Starting with the line that contains "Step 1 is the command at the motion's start" and stopping after the line that contains "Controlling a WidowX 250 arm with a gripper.", copy the entries below exactly. Include nothing else.

DATASET RECORDS Block Start

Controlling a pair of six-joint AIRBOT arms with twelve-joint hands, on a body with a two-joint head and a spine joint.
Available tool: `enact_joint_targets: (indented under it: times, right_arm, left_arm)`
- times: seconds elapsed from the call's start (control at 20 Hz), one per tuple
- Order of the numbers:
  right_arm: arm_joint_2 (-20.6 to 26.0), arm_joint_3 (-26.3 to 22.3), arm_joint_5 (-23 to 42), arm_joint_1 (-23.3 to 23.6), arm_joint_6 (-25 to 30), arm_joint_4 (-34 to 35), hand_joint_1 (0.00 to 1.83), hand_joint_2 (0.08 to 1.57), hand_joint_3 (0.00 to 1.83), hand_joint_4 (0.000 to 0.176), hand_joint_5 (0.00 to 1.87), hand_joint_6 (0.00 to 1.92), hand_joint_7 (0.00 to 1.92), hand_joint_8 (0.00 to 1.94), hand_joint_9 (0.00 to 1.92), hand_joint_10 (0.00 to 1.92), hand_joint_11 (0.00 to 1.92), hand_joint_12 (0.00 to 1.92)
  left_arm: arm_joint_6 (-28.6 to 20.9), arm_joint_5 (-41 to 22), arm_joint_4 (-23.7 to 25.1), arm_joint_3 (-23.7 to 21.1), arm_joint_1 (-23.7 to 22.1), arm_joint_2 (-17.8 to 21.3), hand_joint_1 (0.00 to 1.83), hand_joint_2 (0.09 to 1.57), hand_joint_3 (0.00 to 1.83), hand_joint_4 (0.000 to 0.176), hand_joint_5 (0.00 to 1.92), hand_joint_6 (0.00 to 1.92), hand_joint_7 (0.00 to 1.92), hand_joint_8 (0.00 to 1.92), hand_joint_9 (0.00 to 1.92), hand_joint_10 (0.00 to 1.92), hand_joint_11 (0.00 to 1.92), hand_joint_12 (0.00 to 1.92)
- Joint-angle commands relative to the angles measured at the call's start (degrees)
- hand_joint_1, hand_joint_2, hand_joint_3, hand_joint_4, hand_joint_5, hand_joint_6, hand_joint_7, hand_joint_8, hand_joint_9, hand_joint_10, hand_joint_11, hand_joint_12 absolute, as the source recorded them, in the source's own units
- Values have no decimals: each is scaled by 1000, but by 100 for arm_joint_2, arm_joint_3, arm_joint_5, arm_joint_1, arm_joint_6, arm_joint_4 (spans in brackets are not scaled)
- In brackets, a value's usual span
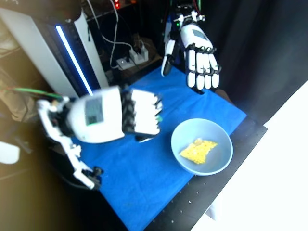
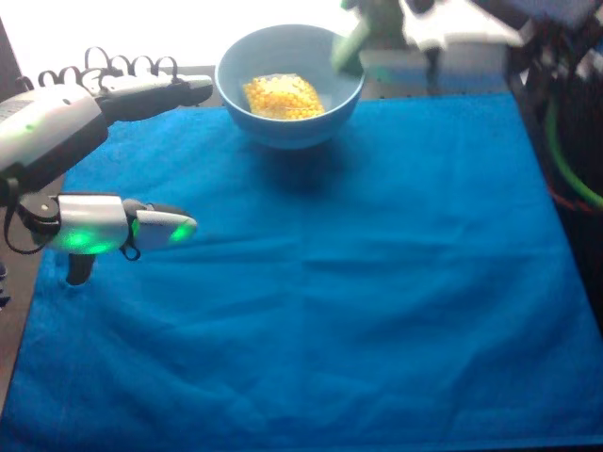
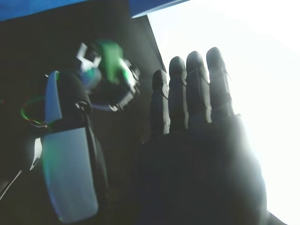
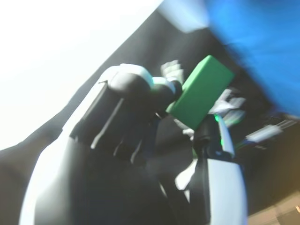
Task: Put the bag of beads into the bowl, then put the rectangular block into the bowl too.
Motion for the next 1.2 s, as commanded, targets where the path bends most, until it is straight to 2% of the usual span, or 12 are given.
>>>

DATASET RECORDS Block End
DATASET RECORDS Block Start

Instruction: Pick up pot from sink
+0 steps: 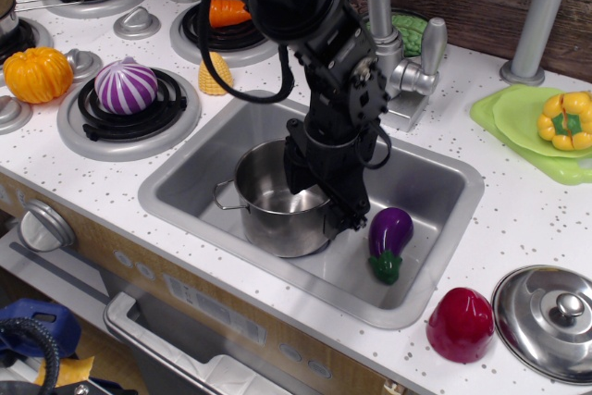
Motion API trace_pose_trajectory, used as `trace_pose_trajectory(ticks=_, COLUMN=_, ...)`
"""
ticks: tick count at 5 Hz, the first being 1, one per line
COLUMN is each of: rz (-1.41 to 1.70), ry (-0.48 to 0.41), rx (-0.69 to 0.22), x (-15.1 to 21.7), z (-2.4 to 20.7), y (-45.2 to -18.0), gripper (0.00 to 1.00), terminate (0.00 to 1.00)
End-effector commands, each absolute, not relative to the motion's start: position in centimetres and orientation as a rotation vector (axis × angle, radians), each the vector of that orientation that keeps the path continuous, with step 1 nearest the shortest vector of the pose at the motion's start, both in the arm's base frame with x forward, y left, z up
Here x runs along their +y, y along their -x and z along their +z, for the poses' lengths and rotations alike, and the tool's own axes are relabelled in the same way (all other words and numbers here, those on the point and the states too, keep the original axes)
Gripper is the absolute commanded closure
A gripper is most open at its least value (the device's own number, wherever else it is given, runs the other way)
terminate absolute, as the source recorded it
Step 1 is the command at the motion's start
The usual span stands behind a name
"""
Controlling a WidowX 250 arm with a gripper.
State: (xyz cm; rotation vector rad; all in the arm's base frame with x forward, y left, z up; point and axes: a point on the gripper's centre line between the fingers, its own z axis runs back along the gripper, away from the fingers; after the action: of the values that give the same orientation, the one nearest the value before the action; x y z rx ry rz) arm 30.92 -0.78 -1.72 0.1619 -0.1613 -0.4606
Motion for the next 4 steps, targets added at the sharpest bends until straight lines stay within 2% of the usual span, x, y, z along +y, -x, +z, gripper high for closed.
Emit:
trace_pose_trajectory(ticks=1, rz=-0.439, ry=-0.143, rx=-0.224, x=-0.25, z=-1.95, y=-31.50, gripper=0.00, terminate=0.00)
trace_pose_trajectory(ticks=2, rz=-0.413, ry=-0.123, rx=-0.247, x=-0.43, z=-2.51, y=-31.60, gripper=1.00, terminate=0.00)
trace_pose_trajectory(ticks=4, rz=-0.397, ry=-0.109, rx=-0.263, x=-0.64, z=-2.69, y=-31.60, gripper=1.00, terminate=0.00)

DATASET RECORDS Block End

* TASK ANSWER:
Step 1 is the command at the motion's start
The usual span stands behind a name
"""
Controlling a WidowX 250 arm with a gripper.

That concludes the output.